Indústria considera redução insuficiente, enquanto economistas afirmam que comunicado elevou a barra para novas quedas da Selic
A redução da taxa Selic de 14,50% para 14,25% ao ano anunciada nesta 4ª feira (17.jun.2026) pelo Copom (Comitê de Política Monetária) foi recebida de forma distinta por representantes da indústria e por economistas do mercado financeiro.
Enquanto entidades empresariais defendem uma aceleração do ciclo de cortes, especialistas avaliam que o Banco Central adotou um discurso mais cauteloso e pode interromper a flexibilização monetária nas próximas reuniões.
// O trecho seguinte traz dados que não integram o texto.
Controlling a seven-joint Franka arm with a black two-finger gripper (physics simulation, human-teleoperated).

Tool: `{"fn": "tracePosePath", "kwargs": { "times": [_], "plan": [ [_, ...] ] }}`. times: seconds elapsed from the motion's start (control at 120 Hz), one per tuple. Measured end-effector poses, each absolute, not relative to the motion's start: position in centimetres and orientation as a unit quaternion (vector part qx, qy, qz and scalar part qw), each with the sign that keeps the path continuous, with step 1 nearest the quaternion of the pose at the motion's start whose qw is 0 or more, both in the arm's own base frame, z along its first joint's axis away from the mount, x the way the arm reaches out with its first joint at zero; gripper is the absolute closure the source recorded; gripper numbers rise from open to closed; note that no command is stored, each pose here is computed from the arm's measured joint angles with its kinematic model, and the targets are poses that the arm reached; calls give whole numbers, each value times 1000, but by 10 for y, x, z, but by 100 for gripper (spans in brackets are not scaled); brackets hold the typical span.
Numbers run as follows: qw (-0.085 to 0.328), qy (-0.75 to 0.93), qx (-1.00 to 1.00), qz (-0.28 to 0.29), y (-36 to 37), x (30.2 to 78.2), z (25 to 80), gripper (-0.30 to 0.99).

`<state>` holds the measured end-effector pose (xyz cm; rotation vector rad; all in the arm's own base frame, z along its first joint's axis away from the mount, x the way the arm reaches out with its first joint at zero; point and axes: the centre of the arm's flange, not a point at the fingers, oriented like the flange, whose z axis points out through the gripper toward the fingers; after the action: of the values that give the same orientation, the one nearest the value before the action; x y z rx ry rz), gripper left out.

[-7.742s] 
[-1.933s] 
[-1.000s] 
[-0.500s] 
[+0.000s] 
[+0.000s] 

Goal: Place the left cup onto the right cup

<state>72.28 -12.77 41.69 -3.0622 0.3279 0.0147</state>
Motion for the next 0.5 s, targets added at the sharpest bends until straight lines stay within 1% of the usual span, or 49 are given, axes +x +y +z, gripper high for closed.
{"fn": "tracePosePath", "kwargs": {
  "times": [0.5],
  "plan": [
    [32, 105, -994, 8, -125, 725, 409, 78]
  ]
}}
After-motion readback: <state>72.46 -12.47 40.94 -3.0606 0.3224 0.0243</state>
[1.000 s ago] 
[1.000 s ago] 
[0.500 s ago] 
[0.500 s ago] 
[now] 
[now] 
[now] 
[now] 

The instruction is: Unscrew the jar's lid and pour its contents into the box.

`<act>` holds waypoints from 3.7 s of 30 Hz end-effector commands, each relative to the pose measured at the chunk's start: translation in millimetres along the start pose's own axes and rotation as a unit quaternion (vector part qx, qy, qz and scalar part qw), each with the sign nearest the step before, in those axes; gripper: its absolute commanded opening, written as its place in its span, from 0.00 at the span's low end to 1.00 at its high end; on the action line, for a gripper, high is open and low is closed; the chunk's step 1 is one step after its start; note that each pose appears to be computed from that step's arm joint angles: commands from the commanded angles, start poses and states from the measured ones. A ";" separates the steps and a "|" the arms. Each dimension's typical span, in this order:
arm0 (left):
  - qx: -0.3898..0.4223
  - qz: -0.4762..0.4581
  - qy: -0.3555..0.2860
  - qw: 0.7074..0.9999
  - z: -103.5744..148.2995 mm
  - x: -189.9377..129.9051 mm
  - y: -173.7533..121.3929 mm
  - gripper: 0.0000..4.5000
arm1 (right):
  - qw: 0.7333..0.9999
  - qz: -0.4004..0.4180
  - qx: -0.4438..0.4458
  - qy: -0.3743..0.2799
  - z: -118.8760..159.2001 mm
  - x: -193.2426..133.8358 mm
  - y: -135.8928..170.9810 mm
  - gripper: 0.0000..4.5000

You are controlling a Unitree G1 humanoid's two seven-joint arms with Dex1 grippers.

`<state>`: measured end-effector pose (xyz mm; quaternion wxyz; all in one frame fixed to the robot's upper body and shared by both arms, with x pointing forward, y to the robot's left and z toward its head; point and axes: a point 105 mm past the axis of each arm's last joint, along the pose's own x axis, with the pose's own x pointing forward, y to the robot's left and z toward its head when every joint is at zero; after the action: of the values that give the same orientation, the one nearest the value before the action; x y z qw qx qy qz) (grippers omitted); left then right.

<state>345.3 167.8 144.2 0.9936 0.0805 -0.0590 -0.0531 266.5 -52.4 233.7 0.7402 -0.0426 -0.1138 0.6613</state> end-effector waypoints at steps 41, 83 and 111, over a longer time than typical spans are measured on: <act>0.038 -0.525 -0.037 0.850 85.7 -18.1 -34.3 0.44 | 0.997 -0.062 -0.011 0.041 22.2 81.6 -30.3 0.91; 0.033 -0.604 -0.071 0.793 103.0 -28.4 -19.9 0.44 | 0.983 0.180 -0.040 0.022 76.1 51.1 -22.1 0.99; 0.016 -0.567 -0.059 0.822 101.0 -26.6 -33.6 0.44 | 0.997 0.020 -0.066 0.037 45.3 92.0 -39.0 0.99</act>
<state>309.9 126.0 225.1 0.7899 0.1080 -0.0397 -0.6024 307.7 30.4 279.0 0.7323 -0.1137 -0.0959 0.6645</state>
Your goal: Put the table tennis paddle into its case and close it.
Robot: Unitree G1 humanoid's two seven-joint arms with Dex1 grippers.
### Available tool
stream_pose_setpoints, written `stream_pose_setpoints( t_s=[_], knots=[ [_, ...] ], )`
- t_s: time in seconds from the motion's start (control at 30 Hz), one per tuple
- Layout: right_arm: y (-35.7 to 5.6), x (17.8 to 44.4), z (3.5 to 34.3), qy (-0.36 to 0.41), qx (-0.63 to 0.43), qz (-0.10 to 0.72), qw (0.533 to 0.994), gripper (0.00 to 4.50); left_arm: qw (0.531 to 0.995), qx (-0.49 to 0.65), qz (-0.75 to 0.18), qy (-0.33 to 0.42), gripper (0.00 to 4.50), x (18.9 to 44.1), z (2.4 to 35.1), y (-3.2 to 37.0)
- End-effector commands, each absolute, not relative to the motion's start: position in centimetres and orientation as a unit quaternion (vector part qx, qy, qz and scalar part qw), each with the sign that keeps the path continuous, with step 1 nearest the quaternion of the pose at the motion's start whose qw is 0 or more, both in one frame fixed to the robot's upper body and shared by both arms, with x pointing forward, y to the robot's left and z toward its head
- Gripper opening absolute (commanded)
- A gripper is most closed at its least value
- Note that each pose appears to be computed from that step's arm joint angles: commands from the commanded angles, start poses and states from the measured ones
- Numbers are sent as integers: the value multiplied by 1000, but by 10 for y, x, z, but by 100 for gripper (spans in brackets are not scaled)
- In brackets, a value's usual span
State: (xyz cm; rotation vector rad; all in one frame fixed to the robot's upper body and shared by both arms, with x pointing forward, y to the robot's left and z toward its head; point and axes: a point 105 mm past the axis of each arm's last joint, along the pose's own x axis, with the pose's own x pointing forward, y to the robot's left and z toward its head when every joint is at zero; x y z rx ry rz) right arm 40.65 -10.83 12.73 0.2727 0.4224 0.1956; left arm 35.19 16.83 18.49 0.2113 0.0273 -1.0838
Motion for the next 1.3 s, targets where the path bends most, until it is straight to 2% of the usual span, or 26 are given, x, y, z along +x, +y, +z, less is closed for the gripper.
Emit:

A Confederação Nacional da Indústria classificou a decisão como insuficiente para reverter a estagnação dos investimentos e aliviar a situação financeira de empresas e famílias. Segundo a entidade, a Selic permanece 3,1 pontos percentuais acima do nível de equilíbrio, estimado em 11,1% ao ano.
O presidente da CNI, Ricardo Alban, afirmou que os juros reais continuam elevados e limitam a expansão da atividade econômica. Para ele, o acordo entre Estados Unidos e Irã para encerrar o conflito no Oriente Médio abre espaço para o Banco Central acelerar os cortes, diante da redução das pressões sobre os preços do petróleo.
O presidente da Fiesp (Federação das Indústrias do Estado de São Paulo) publicou sua crítica nas redes sociais: “O cenário da taxa de juros é insustentável e trava quem quer produzir, avançar e crescer”, escreveu.
O economista-chefe da Firjan (Federação das Indústrias do Estado do Rio de Janeiro), Jonathas Goulart, declarou que o contexto pelo qual passa a indústria nacional é desafiador. “Além da elevação dos custos de insumos e dos fretes, decorrentes da instabilidade geopolítica global, o alto –e persistente– custo de capital é fator fundamental que reduz a competitividade dos produtos brasileiros no mercado interno e externo”.
A Fiemg (Federação das Indústrias do Estado de Minas Gerais) adotou posicionamento mais moderado. A entidade avaliou que a redução da Selic representa um avanço para o ambiente de negócios, mas ressaltou que a taxa de 14,25% ainda é restritiva e segue impondo desafios à atividade produtiva.
SURPRESA COM TOM DURO
No mercado financeiro, a leitura predominante foi de que o corte já estava precificado, mas o comunicado do Copom surpreendeu pelo tom mais duro.
Conselheiro da Ancord (Associação Nacional das Corretoras e Distribuidoras de Títulos e Valores Mobiliários, Câmbio e Mercadorias), Pablo Spyer afirmou que a autoridade monetária reconheceu a piora das projeções de inflação e das expectativas do mercado, além de citar pela 1ª vez os estímulos à demanda agregada como fator de risco para os preços.
Segundo Spyer, a retirada do trecho que sugeria novos cortes como consequência natural do processo de calibração indica que a continuidade da flexibilização dependerá dos próximos indicadores. Para ele, “a barra para novos cortes ficou mais alta” e o ciclo de redução dos juros está próximo do fim.
Na mesma linha, o estrategista-chefe da GCB Investimentos, Roberto Dumas, disse que a principal mensagem do comunicado foi o reconhecimento de um afastamento adicional das projeções de inflação em relação à meta. Na avaliação do economista, o texto teve caráter mais “hawkish”, termo usado pelo mercado para descrever uma atitude mais rigorosa no combate à inflação.
Dumas afirmou que, diante desse cenário, o Banco Central pode optar por interromper o ciclo de queda dos juros na próxima reunião, mantendo a Selic em 14,25% ao ano caso não haja mudanças relevantes no ambiente econômico.
“Na nossa avaliação, o BC preservou flexibilidade para novas reduções da Selic, mas sinalizou que o ritmo e a magnitude dos próximos movimentos serão definidos com base na evolução da inflação, das expectativas e da atividade econômica”, afirmou Raphael Vieira, head de Investimentos da Arton Advisors.